Vi è la convinzione che il giorno del Sant’Elia,  come durante tutti i giorni festivi più importanti, i morti tornano alle loro case. La credenza consiste nell'idea che soprattutto i bambini tornano nelle case in cui hanno vissuto. Così, le donne chiamano bambini fuori dalla comunità rurale, li radunano sotto un albero di mele i cui frutti non sono stati raccolti ("intatto", in altre parole), scuotono l'albero cosicché i bambini possano raccogliere i frutti e mangiarli e che i morti siano felici. (Tudor Pamfile, "Sărbătorile la români", Bucarest, Casa editrice Saeculum, 1997, pag. 131)

L'importanza della mela nel simbolismo mitologico vegetale romeno sta svanendo lentamente, ma dobbiamo sapere che, una volta, la sua importanza nelle cerimonie funebri era molto grande, subito dopo l'abete, e anche prima del noce. Nell’epopea del viaggio dell’anima nel Mondo dell’al di là , l'albero cosmico che aiuta il neofita ad attraversare la "grande acqua" non è l'abete, ma il melo, ”cu poalele-n ceri și vârul în ceri".

Albero fruttifero, simbolo della purezza e della fertilità femminile, punto di riferimento per l’apprezzamento del tempo calendaristico e della pianificazione delle attività pratiche e religiose.
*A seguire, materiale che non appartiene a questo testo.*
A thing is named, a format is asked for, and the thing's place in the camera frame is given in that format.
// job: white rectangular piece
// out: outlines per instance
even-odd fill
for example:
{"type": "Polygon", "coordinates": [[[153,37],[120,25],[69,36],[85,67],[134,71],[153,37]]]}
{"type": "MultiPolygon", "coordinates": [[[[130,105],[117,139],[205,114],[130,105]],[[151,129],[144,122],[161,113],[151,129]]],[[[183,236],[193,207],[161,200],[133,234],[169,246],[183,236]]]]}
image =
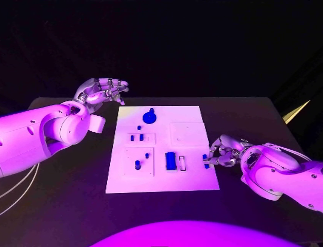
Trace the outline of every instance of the white rectangular piece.
{"type": "Polygon", "coordinates": [[[170,123],[170,144],[173,146],[208,146],[208,134],[202,122],[170,123]]]}
{"type": "Polygon", "coordinates": [[[208,152],[198,106],[120,107],[105,193],[218,190],[215,169],[205,169],[203,164],[202,155],[208,152]],[[146,124],[143,115],[150,108],[154,108],[156,122],[146,124]],[[166,171],[167,152],[176,154],[177,170],[172,172],[166,171]],[[136,160],[140,160],[140,170],[136,170],[136,160]]]}
{"type": "Polygon", "coordinates": [[[150,178],[154,176],[154,151],[153,148],[125,148],[125,161],[121,163],[123,176],[125,178],[150,178]]]}

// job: table
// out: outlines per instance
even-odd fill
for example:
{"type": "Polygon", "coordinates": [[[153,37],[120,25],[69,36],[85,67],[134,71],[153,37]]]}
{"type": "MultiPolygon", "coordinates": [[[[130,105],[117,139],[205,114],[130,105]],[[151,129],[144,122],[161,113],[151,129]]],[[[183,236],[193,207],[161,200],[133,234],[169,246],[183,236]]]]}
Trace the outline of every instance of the table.
{"type": "MultiPolygon", "coordinates": [[[[66,100],[37,98],[30,109],[66,100]]],[[[125,105],[199,105],[211,143],[228,133],[301,152],[268,98],[125,98],[125,105]]],[[[117,112],[118,103],[105,103],[97,112],[107,120],[102,133],[88,132],[78,145],[40,163],[26,196],[0,216],[0,246],[88,246],[169,220],[239,225],[297,243],[323,241],[323,214],[286,195],[275,202],[260,197],[239,180],[239,167],[215,168],[221,190],[105,194],[117,112]]],[[[26,172],[0,179],[0,194],[26,172]]],[[[0,211],[27,184],[0,199],[0,211]]]]}

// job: black curtain
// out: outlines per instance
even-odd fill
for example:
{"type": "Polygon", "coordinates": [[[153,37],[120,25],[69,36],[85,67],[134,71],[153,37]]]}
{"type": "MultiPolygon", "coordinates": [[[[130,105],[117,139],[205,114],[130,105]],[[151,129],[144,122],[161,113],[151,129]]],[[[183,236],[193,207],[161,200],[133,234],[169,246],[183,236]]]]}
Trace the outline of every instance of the black curtain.
{"type": "Polygon", "coordinates": [[[0,4],[0,116],[95,77],[125,80],[125,97],[265,96],[283,115],[311,100],[288,127],[316,156],[323,1],[0,4]]]}

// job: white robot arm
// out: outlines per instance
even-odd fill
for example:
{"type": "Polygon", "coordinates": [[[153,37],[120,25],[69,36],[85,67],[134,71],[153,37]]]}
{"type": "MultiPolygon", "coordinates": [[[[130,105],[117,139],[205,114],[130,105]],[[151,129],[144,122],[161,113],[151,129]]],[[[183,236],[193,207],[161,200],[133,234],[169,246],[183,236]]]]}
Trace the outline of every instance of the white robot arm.
{"type": "Polygon", "coordinates": [[[211,166],[239,164],[241,181],[261,197],[275,201],[286,194],[300,205],[323,213],[323,162],[311,161],[303,154],[274,144],[255,146],[228,135],[213,142],[203,161],[211,166]],[[298,155],[306,162],[298,163],[281,150],[298,155]]]}
{"type": "Polygon", "coordinates": [[[71,101],[0,117],[0,178],[78,144],[88,130],[102,132],[105,119],[92,113],[105,101],[124,104],[127,86],[121,80],[89,79],[71,101]]]}

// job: blue object
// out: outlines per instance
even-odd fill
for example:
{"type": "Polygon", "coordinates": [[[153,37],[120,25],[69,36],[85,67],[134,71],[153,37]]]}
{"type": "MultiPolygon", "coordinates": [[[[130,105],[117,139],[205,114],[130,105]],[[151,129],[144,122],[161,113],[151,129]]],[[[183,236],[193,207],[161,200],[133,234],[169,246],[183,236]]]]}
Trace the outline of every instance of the blue object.
{"type": "Polygon", "coordinates": [[[140,170],[141,166],[140,166],[140,161],[136,161],[136,169],[140,170]]]}
{"type": "Polygon", "coordinates": [[[154,108],[150,108],[150,111],[143,115],[143,121],[146,124],[156,122],[154,108]]]}
{"type": "Polygon", "coordinates": [[[176,171],[177,167],[176,167],[176,162],[174,162],[174,153],[167,152],[164,153],[164,156],[166,156],[166,170],[176,171]]]}
La fioritura del melo segnava il termine massimo per la semina del mais; il ramo di melo messo in acqua il giorno di Sântandrei (il 30 novembre) o di Sânnicoară (il 6 dicembre) diventa “sorcova” di fiore per l’anno  nuovo; il ramo tagliato in due è la testimonianza delle ragazze quando diventano “surate” o "cugine"; l'acqua dei primi bagni del bambino, dopo la nascita e dopo il battesimo, versata alla radice dell'albero, soprattutto al melo che fiorisce e da frutti, fa venire al mondo altri bambini (Ion Ghinoiu, "Mică Enciclopedie de tradiții românești", Bucarest, Casa Editrice Agora, 2008, pag. 187). In questo giorno, c’è l’usanza di regalare soprattutto le mele come carità nel nome dei morti.